I legitimately had a ticket for the game but when my son announced the kick-off had been delayed until 9.05 because of crowd trouble, we just said ‘sod it’ and went to the pub. I watched the second half on the telly. However, if the Cologne fans behave like that when they play away to Red Star Belgrade in December, I hate to think what might happen. Best to give anywhere in Serbia a swerve that evening, I think.

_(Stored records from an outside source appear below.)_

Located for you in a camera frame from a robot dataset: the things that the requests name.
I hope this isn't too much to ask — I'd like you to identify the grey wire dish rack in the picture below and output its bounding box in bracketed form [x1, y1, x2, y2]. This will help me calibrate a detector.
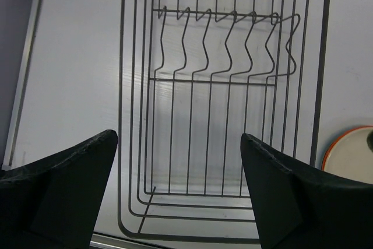
[117, 0, 328, 245]

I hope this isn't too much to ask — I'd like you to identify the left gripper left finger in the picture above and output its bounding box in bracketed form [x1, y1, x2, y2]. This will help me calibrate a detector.
[1, 129, 118, 248]

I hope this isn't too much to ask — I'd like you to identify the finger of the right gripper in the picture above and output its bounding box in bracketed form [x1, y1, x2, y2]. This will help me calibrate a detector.
[367, 131, 373, 152]

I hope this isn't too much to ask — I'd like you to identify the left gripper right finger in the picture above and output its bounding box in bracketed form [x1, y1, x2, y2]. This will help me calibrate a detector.
[240, 134, 372, 248]

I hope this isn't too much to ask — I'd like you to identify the orange plate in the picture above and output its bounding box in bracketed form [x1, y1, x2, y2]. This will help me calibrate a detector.
[321, 125, 372, 170]

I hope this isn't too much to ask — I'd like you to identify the cream plate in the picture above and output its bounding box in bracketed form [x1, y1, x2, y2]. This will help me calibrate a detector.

Finally, among the newspaper commentators on the affair was Archie Rhind-Tutt in the Evening Standard. Archie and his splendid name were a staple of the German football coverage on the marvellous European Football Show (EFS), wonderfully hosted (mostly) by James Richardson from 6-30-7.30 on BT Sport on Sunday evenings. Until, that is, bloody BT went and announced its cancellation at the end of last season. John Nicholson wrote then on Football 365: “To watch it is to feel like you’re among your cleverest, funniest friends…it was also an absolute groundbreaker in that its host and pundits were all journalists. Not an ex pro in sight…” Too right. I am thinking of how to take revenge on BT, but moving my email account would be a huge hassle and to stop watching football on the channel would be a pointless self-sacrifice. But I’m working on it…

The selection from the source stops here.